Over 110,000 cruise ship passengers visited Guernsey in 2017, adding just over £4 million to the economy.  But passenger numbers were down by 20,000 because 15 ships couldn’t dock. That lost the island hundreds of thousands of pounds. Just think what we could do if we built a deep water cruise liner terminal.

We could take passengers into St Sampson’s and boost a part of the island which desperately needs an injection of capital. More passengers docking would mean more confidence in the tourism industry and open doors to the creation of new attractions and experiences. The whole Bailiwick could benefit; the cruise terminal could also house ports for boats and ribs going off to visit Sark, Herm and Alderney. People expect ‘the Disney experience’ when they’re on holiday, and with the right thinking and investment, we can give it to them.


4. Connectivity

I would imagine 99.9% of the population of Guernsey would agree with me in highlighting connectivity to the island as something I would change. The States need to admit that running an airline isn’t working. Why can’t we instead lease Gatwick and Manchester slots to EasyJet or another low cost carrier and keep Aurigny running purely for lifeline routes to Alderney, France and Jersey? Then it would run at a loss, but we wouldn’t be passing that loss on to islanders by charging extortionate amounts on popular and viable UK links.
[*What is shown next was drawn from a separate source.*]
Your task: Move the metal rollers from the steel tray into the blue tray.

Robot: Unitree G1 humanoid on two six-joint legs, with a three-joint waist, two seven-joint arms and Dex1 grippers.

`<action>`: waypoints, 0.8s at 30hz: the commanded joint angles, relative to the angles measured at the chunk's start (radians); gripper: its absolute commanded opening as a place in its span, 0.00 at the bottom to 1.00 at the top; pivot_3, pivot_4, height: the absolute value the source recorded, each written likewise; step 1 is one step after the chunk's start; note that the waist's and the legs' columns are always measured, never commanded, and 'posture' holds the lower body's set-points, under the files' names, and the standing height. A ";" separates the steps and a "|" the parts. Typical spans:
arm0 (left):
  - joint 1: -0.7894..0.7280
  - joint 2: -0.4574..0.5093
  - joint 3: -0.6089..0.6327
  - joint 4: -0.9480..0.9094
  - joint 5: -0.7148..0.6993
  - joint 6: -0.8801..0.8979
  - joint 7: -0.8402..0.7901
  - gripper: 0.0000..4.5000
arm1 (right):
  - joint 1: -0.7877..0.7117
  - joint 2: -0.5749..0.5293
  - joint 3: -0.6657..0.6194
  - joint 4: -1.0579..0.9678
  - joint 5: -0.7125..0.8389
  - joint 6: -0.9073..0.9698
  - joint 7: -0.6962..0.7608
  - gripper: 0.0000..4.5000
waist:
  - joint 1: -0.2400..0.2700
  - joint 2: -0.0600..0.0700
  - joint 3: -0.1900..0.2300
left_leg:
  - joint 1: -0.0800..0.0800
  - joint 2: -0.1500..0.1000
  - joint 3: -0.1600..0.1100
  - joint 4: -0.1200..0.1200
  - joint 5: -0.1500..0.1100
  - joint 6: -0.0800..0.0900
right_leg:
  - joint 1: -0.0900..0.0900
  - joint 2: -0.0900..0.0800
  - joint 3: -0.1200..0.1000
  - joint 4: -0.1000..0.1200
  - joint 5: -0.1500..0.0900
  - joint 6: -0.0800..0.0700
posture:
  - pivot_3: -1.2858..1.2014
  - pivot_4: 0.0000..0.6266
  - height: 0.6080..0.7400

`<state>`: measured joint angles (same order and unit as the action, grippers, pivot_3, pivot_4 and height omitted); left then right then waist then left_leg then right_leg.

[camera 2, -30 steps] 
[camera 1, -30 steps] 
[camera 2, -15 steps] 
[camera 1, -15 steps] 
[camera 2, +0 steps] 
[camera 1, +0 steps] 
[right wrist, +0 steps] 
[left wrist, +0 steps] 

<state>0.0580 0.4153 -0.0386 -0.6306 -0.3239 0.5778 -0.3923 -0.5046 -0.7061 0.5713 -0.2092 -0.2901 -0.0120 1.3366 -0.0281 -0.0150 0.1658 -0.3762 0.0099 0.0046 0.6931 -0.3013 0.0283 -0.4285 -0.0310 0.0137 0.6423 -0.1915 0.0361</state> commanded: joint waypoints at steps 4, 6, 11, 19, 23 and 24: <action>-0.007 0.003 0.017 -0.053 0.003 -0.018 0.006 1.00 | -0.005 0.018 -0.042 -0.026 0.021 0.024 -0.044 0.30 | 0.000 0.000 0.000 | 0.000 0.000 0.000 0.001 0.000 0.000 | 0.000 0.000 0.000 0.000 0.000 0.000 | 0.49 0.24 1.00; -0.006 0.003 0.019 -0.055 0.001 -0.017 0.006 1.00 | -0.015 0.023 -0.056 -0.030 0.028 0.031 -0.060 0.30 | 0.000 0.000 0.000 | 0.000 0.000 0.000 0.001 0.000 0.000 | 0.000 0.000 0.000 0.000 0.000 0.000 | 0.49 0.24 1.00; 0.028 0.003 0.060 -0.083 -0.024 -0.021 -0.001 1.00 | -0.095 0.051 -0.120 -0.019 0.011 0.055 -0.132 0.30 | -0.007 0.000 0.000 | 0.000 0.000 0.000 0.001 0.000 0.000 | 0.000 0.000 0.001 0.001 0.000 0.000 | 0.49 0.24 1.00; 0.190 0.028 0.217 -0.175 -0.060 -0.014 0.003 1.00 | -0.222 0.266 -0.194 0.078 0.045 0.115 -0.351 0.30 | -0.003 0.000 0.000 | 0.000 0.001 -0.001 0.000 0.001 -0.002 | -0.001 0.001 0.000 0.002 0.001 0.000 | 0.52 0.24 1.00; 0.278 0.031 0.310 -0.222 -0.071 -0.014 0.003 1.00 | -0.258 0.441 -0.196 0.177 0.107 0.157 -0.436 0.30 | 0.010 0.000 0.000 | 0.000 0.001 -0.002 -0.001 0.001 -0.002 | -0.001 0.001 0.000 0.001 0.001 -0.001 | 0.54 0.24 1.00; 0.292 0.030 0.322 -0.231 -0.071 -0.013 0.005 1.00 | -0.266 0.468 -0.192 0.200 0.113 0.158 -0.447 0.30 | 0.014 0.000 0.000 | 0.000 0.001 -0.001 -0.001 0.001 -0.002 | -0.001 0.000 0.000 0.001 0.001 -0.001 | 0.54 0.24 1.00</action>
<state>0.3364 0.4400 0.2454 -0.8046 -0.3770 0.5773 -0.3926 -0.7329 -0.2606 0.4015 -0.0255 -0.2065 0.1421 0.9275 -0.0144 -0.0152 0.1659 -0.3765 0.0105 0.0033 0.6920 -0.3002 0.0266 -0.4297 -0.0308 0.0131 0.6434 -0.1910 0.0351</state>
Instead of ever increasing prices, islanders should be rewarded for their loyalty. Why can’t we buy five or ten flights at a fixed cost upfront at the start of the year? That would offer financial certainty for Aurigny and lower cost flights. 


5. Change

I know this is supposed to be ‘5 things I’d change…’ but I think that the topic of change generally needs to be something Guernsey gets much better at.
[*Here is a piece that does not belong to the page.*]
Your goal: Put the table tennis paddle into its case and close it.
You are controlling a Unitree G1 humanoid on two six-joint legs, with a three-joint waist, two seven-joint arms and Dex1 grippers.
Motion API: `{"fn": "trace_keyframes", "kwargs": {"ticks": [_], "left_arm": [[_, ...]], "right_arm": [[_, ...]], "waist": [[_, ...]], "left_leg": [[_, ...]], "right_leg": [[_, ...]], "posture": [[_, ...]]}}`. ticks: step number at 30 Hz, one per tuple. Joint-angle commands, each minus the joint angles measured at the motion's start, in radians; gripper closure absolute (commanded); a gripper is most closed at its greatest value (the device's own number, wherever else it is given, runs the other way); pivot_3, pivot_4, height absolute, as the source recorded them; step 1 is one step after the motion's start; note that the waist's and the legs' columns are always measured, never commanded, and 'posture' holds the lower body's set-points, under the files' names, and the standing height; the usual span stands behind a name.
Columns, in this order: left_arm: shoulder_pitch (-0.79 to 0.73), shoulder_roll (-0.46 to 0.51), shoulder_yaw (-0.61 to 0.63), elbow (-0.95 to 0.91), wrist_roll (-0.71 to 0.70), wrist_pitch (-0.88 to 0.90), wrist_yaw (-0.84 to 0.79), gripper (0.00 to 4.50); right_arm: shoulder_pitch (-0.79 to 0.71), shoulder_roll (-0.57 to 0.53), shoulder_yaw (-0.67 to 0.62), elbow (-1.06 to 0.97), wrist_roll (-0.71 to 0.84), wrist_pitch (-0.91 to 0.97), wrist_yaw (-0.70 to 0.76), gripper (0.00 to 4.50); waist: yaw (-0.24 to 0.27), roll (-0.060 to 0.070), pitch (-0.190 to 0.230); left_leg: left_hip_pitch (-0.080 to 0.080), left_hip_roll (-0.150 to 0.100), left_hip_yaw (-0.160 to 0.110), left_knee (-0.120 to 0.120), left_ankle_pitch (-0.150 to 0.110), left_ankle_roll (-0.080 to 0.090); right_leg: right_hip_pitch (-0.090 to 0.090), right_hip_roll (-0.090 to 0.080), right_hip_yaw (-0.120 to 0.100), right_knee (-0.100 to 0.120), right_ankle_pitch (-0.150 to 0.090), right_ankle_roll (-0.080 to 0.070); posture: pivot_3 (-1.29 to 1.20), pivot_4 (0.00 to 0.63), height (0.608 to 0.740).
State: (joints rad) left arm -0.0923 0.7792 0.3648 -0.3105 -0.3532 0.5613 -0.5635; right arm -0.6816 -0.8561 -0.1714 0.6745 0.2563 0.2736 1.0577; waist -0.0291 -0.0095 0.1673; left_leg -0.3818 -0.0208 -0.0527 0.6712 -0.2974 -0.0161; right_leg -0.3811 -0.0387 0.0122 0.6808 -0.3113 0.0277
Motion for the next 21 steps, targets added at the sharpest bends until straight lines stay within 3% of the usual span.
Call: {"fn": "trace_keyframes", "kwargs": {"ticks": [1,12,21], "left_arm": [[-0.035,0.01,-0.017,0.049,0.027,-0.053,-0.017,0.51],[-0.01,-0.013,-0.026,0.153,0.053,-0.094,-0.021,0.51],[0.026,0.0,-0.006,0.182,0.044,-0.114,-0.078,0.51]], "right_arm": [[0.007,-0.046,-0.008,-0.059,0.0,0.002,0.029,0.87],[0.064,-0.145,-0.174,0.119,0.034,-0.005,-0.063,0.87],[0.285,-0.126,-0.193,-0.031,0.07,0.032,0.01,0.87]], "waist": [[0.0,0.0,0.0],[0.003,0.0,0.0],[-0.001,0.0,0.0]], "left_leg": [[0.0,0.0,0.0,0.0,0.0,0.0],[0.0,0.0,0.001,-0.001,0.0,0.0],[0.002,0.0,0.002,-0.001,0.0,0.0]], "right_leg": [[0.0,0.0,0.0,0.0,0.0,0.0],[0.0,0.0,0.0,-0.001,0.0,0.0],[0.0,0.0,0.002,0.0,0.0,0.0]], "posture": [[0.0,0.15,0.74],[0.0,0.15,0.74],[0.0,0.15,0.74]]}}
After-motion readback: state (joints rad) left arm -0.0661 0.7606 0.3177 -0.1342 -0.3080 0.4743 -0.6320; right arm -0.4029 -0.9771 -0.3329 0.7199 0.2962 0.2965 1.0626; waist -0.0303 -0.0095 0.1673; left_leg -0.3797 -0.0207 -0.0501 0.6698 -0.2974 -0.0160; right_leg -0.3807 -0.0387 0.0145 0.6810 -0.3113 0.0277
Our laws around lending date back to 1955. This is something I’m seeking to change with our recent campaign to abolish bond registration fees. Why aren’t we creating a best in class system for dealing with our waste? Why don’t we consider giving our children a head start and teach languages such as Mandarin? Most islanders – myself included - have never known a day of unemployment in two generations. Guernsey is an incredible place to live and to raise children, but decision makers need to be more forward thinking. The finance industry won’t be able to support us for ever.

We need to evolve; market Guernsey like a business and run it with a responsive and decisive executive board. We need to make the world aware that we are flexible and open for business.

Otherwise, we will be left behind to the detriment of future generations.